Except webp has worse compression, doesn’t support HDR and has a max colour depth of 8bpc. What makes JPEG-XL great is that it covers loads of use cases and is very future proof.
Webp is “current-useless” on account of being unsupported by a lot of software, including Google’s own office suite. Just the same as jxl.
At the end of the day, any standard or protocol that is not widely supported is de-facto useless. Some examples are: ipv4 multicast, TCP multipath, MIR, hashcash; all of this are technically valid, but nothing supports them, so it doesn’t matter
Except .jxl is backwards compatible with .jpg. You can losslessly convert a .jpg to a smaller .jxl file. Also .jxl is future proof and supports ridiculously high resolutions up to 1 terapixel.
Yeah, I guess if we’re being pragmatic/reasonable, you are right. I think jxl use and general adoption would be much more of a symbolic win than a technical one. The problem is that a new image format only reaches general adoption if Google supports it.

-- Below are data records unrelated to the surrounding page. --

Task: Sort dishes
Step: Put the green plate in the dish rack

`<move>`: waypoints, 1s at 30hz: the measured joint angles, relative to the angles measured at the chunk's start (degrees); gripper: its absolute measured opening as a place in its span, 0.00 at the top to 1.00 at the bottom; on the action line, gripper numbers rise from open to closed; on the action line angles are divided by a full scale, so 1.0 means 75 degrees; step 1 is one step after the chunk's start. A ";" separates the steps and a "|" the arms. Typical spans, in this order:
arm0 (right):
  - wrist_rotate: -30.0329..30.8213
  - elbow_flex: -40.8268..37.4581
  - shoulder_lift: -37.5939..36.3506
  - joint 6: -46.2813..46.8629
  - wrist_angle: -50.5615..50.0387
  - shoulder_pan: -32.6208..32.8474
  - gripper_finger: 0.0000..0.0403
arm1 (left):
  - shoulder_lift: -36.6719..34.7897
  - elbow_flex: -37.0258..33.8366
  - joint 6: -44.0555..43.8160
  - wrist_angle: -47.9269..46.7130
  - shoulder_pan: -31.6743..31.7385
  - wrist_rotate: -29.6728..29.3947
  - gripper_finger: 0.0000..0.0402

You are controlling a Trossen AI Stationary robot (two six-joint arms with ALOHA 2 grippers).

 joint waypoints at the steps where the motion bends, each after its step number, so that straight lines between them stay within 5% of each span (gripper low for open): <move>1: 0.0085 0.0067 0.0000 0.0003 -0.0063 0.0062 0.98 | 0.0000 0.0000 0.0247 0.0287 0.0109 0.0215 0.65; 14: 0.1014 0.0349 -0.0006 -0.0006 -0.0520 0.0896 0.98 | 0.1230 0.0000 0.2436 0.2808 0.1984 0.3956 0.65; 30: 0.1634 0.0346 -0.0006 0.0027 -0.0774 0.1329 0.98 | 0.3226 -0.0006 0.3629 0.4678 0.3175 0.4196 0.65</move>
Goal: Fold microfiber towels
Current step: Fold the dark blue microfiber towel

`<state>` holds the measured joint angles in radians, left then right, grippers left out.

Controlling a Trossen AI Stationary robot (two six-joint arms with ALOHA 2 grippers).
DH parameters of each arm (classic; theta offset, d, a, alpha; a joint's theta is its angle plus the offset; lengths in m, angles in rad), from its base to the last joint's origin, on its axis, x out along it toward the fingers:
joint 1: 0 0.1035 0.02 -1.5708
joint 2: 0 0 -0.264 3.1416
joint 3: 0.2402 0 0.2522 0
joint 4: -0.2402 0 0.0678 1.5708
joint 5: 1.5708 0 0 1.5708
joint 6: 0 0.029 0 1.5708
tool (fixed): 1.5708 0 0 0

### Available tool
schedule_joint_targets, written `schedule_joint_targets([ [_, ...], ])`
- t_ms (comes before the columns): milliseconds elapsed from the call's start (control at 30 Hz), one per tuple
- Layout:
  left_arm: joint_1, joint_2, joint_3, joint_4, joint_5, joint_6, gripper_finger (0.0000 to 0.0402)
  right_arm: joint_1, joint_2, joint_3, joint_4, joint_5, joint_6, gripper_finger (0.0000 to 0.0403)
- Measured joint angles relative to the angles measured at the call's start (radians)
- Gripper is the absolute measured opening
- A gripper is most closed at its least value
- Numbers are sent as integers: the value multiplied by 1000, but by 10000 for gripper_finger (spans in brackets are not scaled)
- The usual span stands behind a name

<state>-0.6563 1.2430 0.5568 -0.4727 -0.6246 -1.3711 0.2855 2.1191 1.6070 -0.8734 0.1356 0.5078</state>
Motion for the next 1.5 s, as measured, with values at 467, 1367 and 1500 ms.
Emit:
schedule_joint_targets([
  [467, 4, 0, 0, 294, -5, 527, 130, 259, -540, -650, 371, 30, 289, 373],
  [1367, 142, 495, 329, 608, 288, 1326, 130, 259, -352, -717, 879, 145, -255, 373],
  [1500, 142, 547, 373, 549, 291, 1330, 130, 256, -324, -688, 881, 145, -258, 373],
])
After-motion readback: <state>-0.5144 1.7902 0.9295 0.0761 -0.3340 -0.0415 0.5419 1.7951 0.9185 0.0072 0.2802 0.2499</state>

Webp is a decent Google-developed standard that has reached general adoption because Google pushed and supported it and if Google doesn’t support jxl, then you can’t use it on the general internet.

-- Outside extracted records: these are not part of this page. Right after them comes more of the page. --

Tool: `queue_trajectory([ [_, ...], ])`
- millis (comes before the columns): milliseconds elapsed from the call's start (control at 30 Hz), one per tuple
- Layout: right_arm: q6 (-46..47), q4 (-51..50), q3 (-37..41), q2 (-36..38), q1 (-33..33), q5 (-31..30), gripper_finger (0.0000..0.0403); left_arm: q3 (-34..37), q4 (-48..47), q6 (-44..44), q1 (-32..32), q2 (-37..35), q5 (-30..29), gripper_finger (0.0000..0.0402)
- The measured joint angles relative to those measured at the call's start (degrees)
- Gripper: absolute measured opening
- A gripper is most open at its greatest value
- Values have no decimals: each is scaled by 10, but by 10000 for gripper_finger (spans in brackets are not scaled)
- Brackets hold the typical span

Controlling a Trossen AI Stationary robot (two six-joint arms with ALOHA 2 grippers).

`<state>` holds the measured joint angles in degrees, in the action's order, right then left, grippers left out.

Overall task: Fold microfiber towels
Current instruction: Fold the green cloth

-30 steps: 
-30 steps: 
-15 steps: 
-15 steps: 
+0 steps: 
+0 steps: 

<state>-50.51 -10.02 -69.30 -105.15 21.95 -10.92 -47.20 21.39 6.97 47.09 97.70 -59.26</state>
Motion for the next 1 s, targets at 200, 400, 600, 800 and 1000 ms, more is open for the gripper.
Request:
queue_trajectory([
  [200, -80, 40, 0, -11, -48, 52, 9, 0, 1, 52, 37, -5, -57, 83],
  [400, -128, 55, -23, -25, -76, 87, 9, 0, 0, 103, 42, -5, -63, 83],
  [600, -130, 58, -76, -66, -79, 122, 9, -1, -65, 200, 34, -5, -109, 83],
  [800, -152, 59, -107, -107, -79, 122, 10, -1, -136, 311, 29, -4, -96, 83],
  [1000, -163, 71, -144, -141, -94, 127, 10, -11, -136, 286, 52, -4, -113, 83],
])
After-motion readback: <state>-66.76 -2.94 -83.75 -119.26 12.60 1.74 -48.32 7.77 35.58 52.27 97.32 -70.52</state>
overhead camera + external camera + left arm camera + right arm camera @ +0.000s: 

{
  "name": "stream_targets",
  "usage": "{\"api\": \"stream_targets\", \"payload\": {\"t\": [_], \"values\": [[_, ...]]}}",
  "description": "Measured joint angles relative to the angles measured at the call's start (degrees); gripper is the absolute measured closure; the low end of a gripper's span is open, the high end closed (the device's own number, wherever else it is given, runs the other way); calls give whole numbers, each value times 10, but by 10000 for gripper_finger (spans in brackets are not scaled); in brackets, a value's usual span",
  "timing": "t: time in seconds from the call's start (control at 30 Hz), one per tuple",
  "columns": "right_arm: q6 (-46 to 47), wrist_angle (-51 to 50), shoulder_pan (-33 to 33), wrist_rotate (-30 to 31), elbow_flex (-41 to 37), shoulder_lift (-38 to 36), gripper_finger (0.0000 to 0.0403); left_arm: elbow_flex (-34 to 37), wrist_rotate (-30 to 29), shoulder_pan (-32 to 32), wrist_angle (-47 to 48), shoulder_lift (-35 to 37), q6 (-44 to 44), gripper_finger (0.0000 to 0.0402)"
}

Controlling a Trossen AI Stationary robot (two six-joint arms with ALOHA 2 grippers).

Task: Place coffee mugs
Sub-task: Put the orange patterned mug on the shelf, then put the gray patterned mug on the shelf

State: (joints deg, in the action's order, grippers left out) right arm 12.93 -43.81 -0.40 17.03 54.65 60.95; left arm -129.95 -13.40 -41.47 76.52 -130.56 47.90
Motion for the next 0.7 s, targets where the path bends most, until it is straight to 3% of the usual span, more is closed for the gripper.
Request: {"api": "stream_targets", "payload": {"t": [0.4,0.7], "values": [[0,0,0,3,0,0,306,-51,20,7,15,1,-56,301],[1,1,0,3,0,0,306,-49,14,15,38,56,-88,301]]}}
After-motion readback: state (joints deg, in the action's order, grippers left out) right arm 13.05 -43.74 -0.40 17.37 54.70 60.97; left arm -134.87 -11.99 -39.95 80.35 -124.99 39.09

This is not about jxl being the better standard, this is about the better standard being non-viable because Google doesn’t want it to be.
The caveat here is that jxl is not half as old as webp and this situation might change drastically in a matter of months (I bet ff would be quick to adopt jxl if Google did…) ((although the jxl standard is technically 3 years older than the webp standard))

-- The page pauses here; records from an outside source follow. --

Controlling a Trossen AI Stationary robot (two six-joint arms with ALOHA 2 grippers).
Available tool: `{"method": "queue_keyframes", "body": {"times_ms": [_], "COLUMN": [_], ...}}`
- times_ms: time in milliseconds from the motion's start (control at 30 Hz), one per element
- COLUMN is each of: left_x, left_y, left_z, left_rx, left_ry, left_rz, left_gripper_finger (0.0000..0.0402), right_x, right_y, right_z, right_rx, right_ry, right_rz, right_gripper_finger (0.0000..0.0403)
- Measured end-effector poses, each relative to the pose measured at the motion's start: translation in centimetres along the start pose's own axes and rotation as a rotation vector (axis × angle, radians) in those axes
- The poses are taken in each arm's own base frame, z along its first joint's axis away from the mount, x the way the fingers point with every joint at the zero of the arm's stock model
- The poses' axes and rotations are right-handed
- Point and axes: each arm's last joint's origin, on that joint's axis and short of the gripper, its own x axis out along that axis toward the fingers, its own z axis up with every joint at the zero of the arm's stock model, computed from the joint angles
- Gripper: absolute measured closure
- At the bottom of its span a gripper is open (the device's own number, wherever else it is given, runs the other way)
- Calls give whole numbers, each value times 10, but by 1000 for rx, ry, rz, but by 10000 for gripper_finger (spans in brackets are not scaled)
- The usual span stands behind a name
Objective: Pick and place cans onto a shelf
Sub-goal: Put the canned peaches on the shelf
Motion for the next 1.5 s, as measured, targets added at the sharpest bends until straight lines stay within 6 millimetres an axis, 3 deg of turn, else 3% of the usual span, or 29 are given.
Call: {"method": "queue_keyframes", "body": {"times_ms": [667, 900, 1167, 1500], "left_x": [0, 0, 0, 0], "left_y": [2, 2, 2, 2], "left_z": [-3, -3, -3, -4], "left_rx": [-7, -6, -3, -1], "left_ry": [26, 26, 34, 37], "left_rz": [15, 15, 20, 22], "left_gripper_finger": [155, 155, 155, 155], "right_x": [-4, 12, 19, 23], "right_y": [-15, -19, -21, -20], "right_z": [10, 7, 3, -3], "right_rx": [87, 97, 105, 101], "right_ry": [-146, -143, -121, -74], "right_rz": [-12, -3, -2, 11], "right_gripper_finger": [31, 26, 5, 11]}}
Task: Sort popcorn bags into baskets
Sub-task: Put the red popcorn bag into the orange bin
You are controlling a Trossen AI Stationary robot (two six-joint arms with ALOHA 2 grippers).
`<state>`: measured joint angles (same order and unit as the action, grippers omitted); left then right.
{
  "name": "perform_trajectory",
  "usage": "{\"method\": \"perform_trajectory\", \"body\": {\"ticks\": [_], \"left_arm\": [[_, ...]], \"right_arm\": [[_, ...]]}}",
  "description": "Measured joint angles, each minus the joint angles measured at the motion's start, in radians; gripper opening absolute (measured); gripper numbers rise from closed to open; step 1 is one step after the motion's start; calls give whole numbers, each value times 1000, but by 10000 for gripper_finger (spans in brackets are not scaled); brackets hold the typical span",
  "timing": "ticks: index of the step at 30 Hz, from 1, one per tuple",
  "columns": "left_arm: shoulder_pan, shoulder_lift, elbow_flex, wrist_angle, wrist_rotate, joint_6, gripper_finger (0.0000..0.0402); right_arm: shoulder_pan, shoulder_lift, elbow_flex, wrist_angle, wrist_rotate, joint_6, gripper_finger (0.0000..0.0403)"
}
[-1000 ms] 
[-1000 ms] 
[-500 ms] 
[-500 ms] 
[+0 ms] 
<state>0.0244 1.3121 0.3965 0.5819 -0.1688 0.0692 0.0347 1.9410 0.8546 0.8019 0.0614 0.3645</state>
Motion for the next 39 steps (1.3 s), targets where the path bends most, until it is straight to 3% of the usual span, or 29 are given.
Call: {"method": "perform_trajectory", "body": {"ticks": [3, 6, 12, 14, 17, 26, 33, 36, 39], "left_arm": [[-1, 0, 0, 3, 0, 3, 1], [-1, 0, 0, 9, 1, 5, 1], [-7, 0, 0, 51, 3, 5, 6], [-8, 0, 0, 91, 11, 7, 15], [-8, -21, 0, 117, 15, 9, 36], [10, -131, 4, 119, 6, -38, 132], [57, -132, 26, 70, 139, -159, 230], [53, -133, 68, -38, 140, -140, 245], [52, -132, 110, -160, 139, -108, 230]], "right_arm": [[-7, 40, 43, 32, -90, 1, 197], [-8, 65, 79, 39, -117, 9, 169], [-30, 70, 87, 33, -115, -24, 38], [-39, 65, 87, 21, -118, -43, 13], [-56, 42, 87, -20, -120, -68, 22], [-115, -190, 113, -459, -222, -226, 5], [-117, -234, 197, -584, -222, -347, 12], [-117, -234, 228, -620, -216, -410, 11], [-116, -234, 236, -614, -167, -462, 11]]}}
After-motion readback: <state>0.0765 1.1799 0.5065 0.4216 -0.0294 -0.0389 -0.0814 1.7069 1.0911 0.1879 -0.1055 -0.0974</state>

This might be an unpopular opinion, but webp fulfills the same use cases and some more. But it’s not jpeg and some SW still doesn’t support it.
Kinda missing the point here.
One company shouldn’t be able to pick winners and losers for file formats or protocols.
Google has done it over and over again: https://en.wikipedia.org/wiki/QUIC
Pretty sweet gig, being able to give yourself an 8-year head-start.
They released the gQUIC reference implementation under the BSD-3 licence. What would have been your preferred way?
Google is a monopoly, consequently most of their in-house tech will make waves if they decide to use it.
Or are you suggesting a nefarious purpose, like MS’s EEE?
There’s not really a better way when you’re a monopoly. That’s the problem.
With QUIC and with webp, there was no period of time where the new protocol/format had to compete against other experimental options to see which would win out.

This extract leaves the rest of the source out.